328,7 milioni di euro di passivo per Banca Carige, che chiude in rosso i primi nove mesi del 2014. Il bilancio intermedio di gestione approvato dal cda del gruppo registra un aumento del 15% dei costi (passati da 432 a quasi 497 miliardi di euro) e una diminuzione del margine di interesse e delle commissioni nette: il primo, in calo del 10,6%, passa da 351 miliardi del settembre 2013 ai 314 attuali, mentre le commissioni, a -7,6%, registrano un calo di oltre 15 miliardi, passando dai 204 ai 188,8 di quest’anno.
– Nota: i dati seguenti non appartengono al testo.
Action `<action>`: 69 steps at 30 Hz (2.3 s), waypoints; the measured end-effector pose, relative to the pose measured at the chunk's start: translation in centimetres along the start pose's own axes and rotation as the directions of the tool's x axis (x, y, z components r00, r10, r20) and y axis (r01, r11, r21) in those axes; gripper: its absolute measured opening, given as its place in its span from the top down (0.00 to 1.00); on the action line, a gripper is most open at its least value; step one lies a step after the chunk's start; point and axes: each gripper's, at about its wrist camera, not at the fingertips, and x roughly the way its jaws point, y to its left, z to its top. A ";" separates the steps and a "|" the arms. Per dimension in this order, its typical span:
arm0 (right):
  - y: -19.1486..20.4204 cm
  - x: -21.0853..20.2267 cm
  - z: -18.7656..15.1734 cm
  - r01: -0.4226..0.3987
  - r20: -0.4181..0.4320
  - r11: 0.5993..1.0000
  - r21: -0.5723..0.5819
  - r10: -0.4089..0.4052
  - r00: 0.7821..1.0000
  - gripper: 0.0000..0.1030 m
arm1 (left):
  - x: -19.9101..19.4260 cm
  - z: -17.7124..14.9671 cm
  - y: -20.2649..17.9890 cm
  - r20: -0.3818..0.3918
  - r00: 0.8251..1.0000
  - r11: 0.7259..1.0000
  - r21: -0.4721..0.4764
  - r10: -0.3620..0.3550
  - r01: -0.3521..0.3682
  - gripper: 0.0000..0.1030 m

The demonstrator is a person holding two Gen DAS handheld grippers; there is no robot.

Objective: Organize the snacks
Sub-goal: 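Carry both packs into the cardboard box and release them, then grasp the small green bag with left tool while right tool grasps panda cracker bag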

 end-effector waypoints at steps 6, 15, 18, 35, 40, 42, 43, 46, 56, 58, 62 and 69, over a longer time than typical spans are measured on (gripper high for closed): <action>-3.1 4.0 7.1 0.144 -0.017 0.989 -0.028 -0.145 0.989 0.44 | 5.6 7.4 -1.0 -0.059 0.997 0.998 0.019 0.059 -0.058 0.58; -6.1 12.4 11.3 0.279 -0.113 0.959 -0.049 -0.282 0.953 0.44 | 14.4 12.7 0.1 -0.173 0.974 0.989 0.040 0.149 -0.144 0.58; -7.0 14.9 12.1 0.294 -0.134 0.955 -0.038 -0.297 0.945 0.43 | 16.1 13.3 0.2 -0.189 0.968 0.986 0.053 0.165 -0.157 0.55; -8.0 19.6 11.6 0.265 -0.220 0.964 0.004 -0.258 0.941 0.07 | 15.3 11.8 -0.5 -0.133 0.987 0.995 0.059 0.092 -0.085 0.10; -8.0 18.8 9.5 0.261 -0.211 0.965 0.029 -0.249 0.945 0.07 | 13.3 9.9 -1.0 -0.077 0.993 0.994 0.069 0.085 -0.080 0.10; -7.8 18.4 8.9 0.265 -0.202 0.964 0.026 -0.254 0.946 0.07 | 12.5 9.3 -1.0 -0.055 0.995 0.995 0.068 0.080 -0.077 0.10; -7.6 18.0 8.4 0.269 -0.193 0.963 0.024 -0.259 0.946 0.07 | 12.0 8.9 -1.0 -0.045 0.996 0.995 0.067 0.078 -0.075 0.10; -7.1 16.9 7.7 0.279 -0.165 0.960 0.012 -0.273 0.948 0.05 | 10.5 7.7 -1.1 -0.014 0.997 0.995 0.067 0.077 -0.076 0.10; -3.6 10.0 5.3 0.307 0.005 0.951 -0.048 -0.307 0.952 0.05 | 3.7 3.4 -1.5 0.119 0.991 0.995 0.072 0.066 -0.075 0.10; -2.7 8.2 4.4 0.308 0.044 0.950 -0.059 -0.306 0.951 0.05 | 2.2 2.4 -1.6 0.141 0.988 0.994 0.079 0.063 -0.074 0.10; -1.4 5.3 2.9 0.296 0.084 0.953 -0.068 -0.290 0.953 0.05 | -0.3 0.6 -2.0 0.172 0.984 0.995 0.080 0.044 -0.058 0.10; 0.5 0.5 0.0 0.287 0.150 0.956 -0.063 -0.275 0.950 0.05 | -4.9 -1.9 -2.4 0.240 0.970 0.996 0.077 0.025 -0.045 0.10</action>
Su queste pesa, in parte, anche la cessione della Società di gestione del Risparmio, ultimata il 30 dicembre 2013.
A pesare sul rosso da 328 milioni sono soprattutto le componenti straordinarie (tra cui ammortamenti dovuti alle chiusure delle filiali e gli esodi del personale), al netto delle quali Banca Carige avrebbe chiuso “solo” con un passivo di 50 milioni, contro i 174,4 dei primi nove mesi del 2013: un piccolo segnale incoraggiante per il gruppo di Cesare Castelbarco Albani. Nonostante il contesto non particolarmente favorevole, ci sono altre note positive: l’aumento del 6,7% della cosiddetta componente “core”, cioè conti correnti e depositi, che passano a quota 15,1 miliardi. In aumento (+4,1%) anche il risparmio complessivamente raccolto (49,8 miliardi).
Per quello che riguarda il rafforzamento di capitale, garantito fino a 650 milioni da Mediobanca, si attende, nei prossimi giorni, la risposta della Banca alla Fondazione Carige (che detiene il 19% delle azioni dell’istituto di credito), che ha chiesto maggiore tutela per gli azionisti in questa operazione. La Fondazione, non avendo le forze per seguire il gruppo nel piano di rafforzamento, spinge per un’aggregazione tra banche.